Some of us have been familiar with logos and their colours for years. If they were to change, what impact would this have and how would we view the company as a result?
In a recent experiment, Brazilian graphic designer Paula Rupolo swapped the color schemes of competing brands’ logos, revealing much about the power of designers’ Pantone choices in determining identity. “Colors are the first thing you notice in a logo, what gets fastest to our brains,” she says. “Then you read a logo’s shape, icons, or typography.”

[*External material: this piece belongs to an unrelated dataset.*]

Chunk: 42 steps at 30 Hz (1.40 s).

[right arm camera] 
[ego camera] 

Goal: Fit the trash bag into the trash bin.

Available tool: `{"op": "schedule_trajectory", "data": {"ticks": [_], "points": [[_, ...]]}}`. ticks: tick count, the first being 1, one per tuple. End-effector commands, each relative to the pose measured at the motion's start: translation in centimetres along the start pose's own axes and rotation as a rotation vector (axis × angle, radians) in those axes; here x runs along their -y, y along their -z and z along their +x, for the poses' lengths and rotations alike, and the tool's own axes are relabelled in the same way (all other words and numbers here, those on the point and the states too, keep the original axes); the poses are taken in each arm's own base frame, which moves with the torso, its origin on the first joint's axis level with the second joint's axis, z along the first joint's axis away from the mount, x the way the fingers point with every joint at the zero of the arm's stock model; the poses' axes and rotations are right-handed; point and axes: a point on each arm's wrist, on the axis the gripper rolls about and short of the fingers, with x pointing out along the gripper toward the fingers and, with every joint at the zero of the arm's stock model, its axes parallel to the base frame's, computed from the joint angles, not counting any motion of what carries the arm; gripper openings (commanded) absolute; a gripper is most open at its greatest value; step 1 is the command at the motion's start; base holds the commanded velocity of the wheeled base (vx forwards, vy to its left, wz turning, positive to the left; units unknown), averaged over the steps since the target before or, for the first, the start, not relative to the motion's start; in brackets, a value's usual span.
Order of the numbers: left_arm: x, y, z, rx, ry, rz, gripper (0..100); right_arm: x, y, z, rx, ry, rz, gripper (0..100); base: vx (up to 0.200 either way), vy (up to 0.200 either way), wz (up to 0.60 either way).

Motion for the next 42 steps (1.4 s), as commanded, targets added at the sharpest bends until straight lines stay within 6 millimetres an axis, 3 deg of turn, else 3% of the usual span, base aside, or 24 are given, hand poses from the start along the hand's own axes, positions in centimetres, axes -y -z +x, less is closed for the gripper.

Interestingly people preferred the “after” effect was when she switched Yahoo’s to Google’s color scheme, though the company’s color purple is a particularly divisive one–and it’s hard to hate on a rainbow of primary colors. “Google’s colors are very iconic, perhaps more than its typography,” says Rupolo.
The associations between colors and emotions can be both universal and highly personal. Blue, at its most basic, signifies clear-sky calm and trust; green connotes reliable, natural; and red has associations with passion, danger, and urgency, for example. But, as every design student learns, there are always exceptions. In western cultures, white means peace and honesty, whereas in eastern cultures, it’s associated with the masculine yang of yin and yang.
“All in all, the logos don’t look better swapped than the originals,” Rupolo says of the project’s results. “If you take the Visa x Mastercard example, you’ll notice that red doesn’t go with credit card credibility at all, but it’s acceptable when in a smaller percentage of the total color predominance.”
Different rules apply to soft drinks, however. “Of course,” Rupolo adds, “when you get to own a color as much as Coca-Cola does, you don’t need much more around it.”
The European rebranding of McDonald’s, however, has embraced a new color scheme: green and yellow. “McDonald’s change was a successful case in my opinion, basically because they decided to get greener and healthier, and luckily, the direct complementary color of their brand was exactly what they needed.”